=== Task directions ===
Write only the number of lines in the data that include the word "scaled".

=== Stored entries ===
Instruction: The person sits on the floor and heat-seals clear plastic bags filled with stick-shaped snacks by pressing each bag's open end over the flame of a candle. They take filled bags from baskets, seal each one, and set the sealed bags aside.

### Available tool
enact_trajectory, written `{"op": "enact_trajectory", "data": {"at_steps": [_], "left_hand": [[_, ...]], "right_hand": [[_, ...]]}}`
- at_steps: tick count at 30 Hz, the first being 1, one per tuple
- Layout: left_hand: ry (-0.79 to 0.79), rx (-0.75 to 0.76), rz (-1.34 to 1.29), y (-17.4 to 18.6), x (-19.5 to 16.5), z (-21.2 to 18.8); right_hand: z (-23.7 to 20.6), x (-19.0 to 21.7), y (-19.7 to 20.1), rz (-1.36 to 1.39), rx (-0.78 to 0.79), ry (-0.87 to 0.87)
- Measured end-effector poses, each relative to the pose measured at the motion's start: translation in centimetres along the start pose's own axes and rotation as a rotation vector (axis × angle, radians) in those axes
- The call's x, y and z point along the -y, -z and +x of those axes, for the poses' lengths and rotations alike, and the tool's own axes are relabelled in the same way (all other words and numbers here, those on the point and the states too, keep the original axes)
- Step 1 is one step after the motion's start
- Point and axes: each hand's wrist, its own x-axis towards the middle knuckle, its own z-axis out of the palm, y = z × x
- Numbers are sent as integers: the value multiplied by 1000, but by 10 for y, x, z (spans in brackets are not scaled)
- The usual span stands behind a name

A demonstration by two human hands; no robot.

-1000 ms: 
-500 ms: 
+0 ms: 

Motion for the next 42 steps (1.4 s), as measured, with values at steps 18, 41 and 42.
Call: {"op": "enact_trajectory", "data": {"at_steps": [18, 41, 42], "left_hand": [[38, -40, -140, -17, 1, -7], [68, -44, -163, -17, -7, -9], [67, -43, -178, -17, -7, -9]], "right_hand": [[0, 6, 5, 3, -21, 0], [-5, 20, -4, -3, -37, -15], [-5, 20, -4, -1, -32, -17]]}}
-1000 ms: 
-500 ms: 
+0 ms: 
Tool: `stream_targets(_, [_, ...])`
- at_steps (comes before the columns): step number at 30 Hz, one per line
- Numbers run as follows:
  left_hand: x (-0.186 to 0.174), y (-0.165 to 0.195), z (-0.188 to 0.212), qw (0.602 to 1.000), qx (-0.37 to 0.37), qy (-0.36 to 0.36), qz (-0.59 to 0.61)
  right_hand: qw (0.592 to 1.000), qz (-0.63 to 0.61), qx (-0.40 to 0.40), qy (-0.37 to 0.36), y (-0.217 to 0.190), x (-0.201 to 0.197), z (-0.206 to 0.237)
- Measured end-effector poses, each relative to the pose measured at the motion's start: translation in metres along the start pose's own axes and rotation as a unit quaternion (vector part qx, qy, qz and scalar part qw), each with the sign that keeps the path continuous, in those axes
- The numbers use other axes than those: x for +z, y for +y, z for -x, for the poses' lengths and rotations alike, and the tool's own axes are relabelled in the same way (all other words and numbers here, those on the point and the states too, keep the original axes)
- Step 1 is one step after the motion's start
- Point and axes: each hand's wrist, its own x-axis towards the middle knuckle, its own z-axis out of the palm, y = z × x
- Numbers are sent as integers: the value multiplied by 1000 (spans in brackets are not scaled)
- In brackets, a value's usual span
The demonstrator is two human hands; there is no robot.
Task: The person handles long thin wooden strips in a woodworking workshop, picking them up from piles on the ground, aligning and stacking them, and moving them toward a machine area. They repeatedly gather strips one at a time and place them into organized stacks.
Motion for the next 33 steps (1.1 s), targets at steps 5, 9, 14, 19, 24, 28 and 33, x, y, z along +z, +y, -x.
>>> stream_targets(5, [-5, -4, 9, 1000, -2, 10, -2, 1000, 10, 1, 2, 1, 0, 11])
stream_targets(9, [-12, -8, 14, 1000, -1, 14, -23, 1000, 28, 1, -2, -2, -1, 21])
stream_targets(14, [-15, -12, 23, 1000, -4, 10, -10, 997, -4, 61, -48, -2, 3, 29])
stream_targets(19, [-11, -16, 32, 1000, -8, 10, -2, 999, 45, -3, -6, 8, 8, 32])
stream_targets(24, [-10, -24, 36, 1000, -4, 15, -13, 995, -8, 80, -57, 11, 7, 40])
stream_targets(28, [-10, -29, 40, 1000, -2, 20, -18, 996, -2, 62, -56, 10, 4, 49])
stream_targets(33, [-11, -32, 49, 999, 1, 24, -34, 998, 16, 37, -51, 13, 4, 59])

=== Reply to the exercise ===
2